What is expected: When the string "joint" is part of a line in the data below, report the whole line.
───── Data for the task
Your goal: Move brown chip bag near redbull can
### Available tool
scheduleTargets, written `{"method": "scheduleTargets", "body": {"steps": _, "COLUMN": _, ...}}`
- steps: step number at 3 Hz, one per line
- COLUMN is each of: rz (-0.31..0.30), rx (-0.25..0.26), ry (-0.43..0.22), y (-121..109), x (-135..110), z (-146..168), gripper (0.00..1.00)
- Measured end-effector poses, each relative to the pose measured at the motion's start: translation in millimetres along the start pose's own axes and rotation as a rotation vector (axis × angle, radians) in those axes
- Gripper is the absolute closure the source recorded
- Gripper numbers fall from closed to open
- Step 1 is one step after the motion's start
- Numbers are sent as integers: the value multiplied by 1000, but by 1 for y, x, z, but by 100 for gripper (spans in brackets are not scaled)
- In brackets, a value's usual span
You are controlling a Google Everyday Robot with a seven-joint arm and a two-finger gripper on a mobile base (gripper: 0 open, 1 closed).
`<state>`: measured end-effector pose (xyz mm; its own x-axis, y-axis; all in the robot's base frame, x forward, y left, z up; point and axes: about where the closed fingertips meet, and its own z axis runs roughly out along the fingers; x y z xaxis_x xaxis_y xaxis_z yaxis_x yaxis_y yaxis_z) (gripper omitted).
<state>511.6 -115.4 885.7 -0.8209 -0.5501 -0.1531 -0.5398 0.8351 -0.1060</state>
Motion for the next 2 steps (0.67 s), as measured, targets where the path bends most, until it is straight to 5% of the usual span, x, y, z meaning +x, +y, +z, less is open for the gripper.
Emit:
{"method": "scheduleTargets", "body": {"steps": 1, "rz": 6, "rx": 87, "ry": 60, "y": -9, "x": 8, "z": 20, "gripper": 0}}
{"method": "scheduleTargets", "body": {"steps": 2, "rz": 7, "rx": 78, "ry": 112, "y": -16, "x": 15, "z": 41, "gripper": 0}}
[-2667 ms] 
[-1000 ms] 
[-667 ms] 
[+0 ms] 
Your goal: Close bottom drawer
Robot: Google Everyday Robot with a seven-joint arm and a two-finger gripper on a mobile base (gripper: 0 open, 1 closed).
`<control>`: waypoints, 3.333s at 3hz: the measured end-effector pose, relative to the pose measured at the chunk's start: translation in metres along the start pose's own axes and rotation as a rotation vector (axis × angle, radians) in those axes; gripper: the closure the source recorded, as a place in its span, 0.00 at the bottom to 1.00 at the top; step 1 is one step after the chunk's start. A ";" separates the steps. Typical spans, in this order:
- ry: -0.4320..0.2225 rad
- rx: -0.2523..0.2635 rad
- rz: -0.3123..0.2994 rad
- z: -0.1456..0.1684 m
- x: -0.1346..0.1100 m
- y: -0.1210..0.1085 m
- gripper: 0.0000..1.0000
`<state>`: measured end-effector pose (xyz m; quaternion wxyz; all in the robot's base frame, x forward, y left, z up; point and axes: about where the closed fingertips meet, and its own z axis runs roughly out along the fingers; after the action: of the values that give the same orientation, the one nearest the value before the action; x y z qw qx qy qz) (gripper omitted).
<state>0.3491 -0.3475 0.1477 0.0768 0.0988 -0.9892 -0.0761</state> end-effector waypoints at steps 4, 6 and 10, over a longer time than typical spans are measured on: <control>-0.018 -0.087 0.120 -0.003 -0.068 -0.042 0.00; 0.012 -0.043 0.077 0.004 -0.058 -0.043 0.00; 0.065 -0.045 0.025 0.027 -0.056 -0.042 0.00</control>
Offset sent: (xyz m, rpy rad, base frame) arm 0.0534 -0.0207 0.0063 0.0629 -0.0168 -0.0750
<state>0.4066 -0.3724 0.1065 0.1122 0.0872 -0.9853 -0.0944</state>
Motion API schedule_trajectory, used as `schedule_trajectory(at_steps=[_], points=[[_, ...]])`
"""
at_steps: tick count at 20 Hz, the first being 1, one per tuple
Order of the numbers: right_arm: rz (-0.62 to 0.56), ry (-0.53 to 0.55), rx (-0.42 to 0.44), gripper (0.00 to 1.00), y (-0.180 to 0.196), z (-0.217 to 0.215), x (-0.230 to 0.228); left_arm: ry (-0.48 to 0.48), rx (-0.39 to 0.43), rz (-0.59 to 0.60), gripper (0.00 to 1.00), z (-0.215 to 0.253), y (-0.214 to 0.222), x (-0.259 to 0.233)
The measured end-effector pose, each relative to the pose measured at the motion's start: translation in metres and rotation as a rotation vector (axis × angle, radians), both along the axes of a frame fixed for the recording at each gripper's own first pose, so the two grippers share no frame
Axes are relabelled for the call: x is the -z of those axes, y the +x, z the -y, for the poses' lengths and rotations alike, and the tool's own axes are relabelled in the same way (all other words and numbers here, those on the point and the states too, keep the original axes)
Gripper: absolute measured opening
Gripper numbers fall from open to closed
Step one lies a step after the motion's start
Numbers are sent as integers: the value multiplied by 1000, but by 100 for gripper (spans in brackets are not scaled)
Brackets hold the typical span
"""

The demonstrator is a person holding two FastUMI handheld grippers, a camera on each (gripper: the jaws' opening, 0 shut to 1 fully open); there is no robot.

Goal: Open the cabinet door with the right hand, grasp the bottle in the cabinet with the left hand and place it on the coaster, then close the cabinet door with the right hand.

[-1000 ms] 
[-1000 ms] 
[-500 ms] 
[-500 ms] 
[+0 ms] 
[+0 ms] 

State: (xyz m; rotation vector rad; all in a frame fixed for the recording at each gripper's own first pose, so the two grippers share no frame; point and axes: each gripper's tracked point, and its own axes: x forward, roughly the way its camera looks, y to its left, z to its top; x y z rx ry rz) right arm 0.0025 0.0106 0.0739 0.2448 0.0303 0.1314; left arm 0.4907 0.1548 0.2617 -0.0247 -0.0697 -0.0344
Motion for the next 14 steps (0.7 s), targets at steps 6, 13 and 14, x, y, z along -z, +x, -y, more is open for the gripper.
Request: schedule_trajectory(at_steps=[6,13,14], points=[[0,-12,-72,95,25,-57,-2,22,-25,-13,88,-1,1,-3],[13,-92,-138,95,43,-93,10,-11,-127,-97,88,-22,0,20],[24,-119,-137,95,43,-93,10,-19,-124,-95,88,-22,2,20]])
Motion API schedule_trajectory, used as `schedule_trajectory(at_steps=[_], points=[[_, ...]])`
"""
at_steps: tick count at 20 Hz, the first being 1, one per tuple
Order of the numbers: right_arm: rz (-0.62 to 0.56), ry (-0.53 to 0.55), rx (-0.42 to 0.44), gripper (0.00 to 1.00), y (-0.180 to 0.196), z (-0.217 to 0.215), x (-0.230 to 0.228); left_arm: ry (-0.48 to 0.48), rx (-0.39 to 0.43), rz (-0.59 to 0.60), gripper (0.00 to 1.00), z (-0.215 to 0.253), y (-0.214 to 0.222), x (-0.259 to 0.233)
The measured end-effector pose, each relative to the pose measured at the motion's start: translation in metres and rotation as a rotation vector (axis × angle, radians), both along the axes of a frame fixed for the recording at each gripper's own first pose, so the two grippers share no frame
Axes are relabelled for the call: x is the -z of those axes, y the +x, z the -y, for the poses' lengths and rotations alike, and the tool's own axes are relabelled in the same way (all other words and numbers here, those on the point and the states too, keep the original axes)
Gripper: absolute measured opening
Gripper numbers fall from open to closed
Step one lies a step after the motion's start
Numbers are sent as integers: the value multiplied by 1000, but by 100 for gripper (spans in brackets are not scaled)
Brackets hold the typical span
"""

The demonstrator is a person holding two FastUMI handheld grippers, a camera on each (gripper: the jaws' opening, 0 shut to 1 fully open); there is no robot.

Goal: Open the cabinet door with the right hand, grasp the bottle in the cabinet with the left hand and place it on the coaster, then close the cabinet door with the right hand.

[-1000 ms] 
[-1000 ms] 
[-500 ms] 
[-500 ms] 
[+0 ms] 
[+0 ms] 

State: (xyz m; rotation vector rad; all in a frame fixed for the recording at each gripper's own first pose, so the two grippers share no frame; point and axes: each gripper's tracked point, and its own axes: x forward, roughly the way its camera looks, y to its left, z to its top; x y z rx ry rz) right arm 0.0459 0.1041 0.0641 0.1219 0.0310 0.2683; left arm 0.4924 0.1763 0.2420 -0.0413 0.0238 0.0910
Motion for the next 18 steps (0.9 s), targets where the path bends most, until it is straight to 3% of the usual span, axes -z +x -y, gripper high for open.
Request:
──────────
Solution for this task:
You are controlling a Google Everyday Robot with a seven-joint arm and a two-finger gripper on a mobile base (gripper: 0 open, 1 closed).
Robot: Google Everyday Robot with a seven-joint arm and a two-finger gripper on a mobile base (gripper: 0 open, 1 closed).

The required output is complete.